La improvisación como señal de identidad
Tim Booth, el carismático vocalista de la banda, bromea sobre su edad y la percepción de su público, admitiendo que quizás no necesita “sumergirse” tanto en el fervor del front row. Pero esa aparente moderación contrasta con la esencia misma de James: una banda que se niega a ser catalogada, una fuerza creativa impulsada por la improvisación y la constante reinvención. Su setlist, un ejercicio de imprevisibilidad, cambia cada noche, incorporando nuevas canciones con letras aún en proceso, como lo demuestra Nantucket, una pieza de ocho minutos que ya promete convertirse en un nuevo himno.

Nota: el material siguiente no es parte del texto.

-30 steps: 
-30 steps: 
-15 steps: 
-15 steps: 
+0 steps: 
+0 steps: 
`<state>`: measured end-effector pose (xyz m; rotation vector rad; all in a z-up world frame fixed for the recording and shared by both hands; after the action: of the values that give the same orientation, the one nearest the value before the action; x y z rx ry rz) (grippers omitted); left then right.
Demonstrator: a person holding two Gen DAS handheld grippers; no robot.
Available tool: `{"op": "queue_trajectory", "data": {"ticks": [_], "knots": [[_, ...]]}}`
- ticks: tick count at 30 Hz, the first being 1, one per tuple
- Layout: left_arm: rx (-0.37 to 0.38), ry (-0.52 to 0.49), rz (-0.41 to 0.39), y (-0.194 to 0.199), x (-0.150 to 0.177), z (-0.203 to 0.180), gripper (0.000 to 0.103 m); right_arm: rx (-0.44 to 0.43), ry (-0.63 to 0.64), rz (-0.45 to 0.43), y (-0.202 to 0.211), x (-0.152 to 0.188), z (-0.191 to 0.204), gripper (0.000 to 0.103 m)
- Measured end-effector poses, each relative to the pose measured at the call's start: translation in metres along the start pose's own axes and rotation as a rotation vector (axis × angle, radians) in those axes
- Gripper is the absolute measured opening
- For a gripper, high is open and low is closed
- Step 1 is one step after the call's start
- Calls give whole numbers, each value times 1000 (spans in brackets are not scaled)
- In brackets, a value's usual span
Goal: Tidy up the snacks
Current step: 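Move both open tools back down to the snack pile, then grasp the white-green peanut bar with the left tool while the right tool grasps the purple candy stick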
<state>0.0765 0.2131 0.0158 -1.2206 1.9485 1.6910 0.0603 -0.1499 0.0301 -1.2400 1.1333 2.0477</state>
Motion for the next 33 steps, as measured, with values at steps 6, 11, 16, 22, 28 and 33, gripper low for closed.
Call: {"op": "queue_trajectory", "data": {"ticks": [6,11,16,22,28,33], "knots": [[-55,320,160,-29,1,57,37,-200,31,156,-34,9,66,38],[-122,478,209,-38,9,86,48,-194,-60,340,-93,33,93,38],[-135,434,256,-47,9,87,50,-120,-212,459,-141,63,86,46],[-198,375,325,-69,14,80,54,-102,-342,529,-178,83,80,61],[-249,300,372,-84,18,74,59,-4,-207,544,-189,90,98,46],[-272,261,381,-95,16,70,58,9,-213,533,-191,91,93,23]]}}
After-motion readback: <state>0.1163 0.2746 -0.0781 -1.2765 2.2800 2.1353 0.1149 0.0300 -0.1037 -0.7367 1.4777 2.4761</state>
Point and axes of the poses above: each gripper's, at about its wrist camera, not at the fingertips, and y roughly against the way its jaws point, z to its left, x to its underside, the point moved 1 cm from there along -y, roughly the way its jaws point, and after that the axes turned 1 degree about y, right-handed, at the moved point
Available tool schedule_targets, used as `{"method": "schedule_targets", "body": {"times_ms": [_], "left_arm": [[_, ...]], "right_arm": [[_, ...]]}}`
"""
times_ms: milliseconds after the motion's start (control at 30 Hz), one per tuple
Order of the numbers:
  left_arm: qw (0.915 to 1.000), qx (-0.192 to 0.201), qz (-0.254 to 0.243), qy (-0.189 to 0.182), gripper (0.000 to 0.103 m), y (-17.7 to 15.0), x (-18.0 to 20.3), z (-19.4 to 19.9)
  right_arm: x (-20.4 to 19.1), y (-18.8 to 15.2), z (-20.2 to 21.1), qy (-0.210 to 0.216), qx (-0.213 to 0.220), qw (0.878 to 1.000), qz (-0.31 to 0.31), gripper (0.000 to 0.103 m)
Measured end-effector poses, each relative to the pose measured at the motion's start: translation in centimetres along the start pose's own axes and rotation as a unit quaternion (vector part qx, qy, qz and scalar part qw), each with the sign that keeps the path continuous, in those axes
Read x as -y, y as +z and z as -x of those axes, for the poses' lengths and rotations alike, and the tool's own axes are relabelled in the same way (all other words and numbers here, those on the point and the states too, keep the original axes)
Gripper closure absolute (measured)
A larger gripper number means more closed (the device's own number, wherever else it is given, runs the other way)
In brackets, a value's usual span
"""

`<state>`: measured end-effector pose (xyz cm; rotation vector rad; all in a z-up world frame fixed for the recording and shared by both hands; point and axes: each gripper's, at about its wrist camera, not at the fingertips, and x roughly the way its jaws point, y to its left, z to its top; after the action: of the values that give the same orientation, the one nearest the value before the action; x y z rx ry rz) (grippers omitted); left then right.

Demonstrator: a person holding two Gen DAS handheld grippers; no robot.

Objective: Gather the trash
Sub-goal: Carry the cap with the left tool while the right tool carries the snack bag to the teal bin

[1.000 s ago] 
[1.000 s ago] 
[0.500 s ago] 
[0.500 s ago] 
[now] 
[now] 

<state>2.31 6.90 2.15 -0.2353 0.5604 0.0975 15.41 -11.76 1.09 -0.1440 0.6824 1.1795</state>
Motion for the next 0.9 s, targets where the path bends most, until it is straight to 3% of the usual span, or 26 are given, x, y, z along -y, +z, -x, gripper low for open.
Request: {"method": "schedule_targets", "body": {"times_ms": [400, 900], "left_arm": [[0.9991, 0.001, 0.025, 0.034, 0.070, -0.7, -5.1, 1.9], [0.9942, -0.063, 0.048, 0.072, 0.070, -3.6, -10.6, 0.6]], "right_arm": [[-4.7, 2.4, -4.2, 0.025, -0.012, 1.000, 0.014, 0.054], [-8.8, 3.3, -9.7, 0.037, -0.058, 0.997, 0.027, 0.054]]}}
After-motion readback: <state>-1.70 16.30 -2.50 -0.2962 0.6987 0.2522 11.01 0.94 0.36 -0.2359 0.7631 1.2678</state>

Lo que distingue a James de otras bandas de arena de su época es su resistencia a la complacencia. No se limitan a desgranar sus mayores éxitos; en su lugar, ofrecen una experiencia sonora rica y compleja, que abarca desde secciones introspectivas hasta influencias que van de Brian Eno a la música house italiana. Las letras, a menudo mordaces, apuntan a los excesos de los multimillonarios y a las instituciones religiosas, todo ello envuelto en una calidez y humanidad que resulta innegablemente atractivo.
El concierto en Aberdeen no fue una excepción. Desde la sutil evocación al hogar de Booth, Leeds, en Come Home, hasta el gesto de solidaridad de Andy Diagram con una camiseta que reza “No more war”, cada detalle apuntaba a una banda comprometida con su arte y con su público. La energía del concierto se vio magnificada por el ritmo implacable del batería David Baynton-Power, y las nuevas incorporaciones, Chloe Alper y Debbie Knox-Hewson, aportaron texturas sonoras inéditas. Booth, con su presencia casi mística, se erige como el faro de la banda, guiando a la audiencia a través de un viaje musical sin precedentes. Un momento particularmente memorable fue cuando Booth emergió del balcón durante Born of Frustration y la conmovedora Say Something, un instante de comunión y emoción colectiva.
El rugido del público al escuchar Getting Away With It (All Messed Up) y Sit Down demostró que las raíces de James siguen firmemente plantadas en el corazón de sus seguidores. Y aunque Booth, en un giro inesperado, desafió sus propias palabras y se lanzó al escenario, fue recibido como un héroe, transportado sobre una ola de manos y cánticos.